Thirty years after New Jersey became the first state in the nation to mandate recycling, it still has not reached the goal of throwing away no more than half the waste generated by residents and businesses.
In fact, after getting off to a good start, and achieving a 45 percent recycling rate in 1995, eight years into the new law, the percentage of recycled municipal solid waste began dropping. The rate bottomed out in 2003 at 33 percent of paper, glass, plastic, batteries, tires, motor oil, food waste, grass, leaves, and some other items generated by homes, schools, and businesses.

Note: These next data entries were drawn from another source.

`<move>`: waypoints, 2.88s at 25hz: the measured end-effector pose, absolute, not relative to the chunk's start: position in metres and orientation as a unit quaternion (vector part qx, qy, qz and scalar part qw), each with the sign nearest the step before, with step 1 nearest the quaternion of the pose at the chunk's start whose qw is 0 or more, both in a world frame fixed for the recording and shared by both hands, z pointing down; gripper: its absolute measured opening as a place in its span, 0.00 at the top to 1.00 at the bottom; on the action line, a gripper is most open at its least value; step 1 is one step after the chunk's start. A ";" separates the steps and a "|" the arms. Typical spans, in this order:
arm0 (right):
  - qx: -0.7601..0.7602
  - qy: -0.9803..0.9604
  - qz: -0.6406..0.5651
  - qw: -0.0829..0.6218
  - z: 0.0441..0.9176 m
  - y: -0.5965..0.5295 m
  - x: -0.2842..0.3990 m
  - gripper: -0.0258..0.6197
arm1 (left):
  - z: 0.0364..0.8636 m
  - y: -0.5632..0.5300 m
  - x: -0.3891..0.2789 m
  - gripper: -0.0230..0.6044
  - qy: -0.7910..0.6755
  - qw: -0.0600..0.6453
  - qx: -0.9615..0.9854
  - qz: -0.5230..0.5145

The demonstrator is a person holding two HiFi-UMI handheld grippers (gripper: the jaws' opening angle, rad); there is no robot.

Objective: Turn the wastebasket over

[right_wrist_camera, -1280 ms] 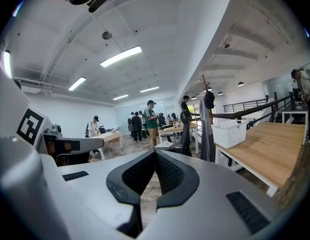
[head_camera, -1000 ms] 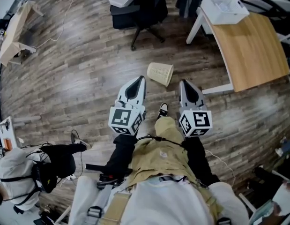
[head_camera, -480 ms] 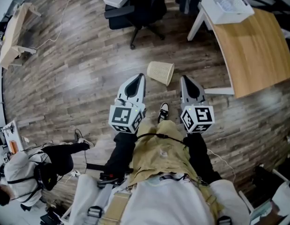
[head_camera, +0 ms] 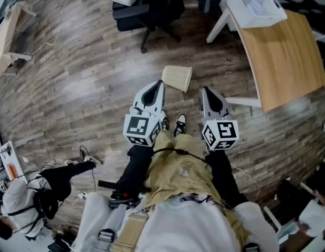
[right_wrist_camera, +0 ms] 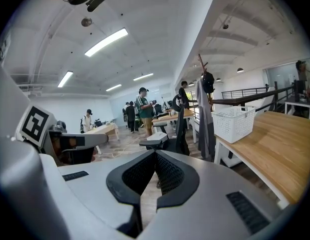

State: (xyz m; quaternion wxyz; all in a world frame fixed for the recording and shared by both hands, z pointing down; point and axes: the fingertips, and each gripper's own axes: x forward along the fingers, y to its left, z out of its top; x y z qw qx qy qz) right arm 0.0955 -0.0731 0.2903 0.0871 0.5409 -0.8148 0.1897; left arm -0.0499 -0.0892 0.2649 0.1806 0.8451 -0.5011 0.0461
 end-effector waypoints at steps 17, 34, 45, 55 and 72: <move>0.504 -0.789 0.298 0.188 0.441 -0.089 0.058 0.93 | 0.410 -0.099 -0.055 0.96 -0.464 0.290 0.827 0.130; 0.439 -0.760 0.384 0.288 0.716 -0.120 0.081 0.93 | 0.653 -0.103 -0.067 0.96 -0.368 0.407 0.804 0.229; 0.454 -0.760 0.338 0.319 0.911 -0.235 0.114 0.93 | 0.832 -0.208 -0.050 0.96 -0.396 0.403 0.792 0.233; 0.511 -0.723 0.304 0.350 1.043 -0.337 0.154 0.92 | 0.976 -0.279 -0.032 0.96 -0.446 0.406 0.762 0.237; 0.482 -0.738 0.356 0.309 1.112 -0.440 0.142 0.78 | 1.024 -0.337 -0.044 0.96 -0.475 0.414 0.748 0.209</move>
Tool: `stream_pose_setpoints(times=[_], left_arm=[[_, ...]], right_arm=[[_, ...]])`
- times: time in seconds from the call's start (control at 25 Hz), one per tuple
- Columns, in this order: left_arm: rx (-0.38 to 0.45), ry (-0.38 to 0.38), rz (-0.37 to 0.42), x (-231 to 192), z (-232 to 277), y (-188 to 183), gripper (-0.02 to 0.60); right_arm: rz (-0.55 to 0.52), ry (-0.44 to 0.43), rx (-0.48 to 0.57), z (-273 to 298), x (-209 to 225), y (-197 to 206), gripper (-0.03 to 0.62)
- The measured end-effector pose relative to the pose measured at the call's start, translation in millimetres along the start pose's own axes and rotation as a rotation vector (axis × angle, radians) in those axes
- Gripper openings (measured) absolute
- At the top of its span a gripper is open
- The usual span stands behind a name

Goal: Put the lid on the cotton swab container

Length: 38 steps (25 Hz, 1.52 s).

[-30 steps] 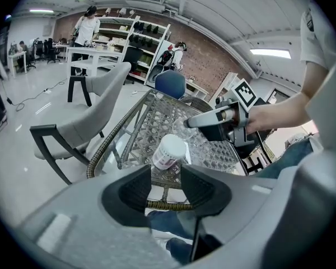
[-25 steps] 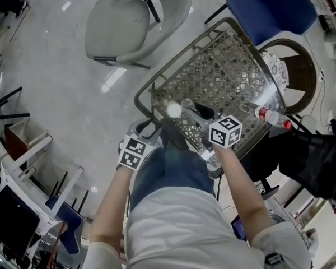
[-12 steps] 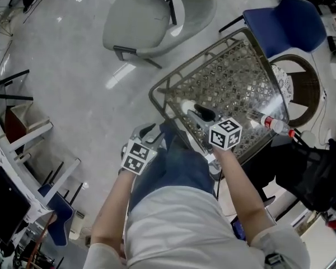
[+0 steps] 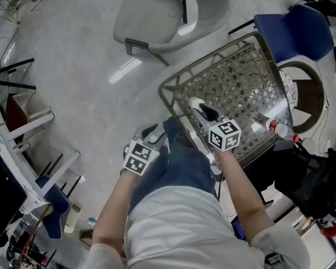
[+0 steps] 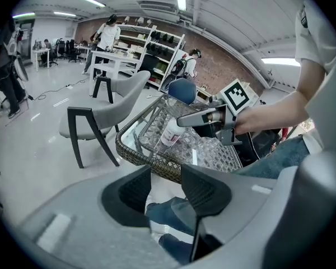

After remaining low for years, the rate has begun creeping back up this decade, reaching a level of 43 percent in 2015, the most recent year for which data is available from the state Department of Environmental Protection.
Still, New Jersey’s recycling rate exceeds that of the nation as a whole — 41 percent of municipal waste recycled in the state in 2014, compared with 35 percent nationally that year (2015 U.S. data are not yet available).
Critics say Gov. Chris Christie’s nearly annual diversion of funds from the state’s Clean Energy Fund to plug holes in the budget is at least partly to blame for New Jersey’s inability to reach its 50 percent recycling goal.
“Christie is stealing the recycling money,” said Jeff Tittel, director of the New Jersey chapter of the Sierra Club. “That money could be used for education.”
The governor, with legislative approval, diverted $236 million from the fund — about 60 percent of its total — to subsidize other spending in last year’s budget. During Christie’s tenure, more than $1.5 billion has been diverted from the fund, which is financed by a surcharge on customers’ gas and electric bills.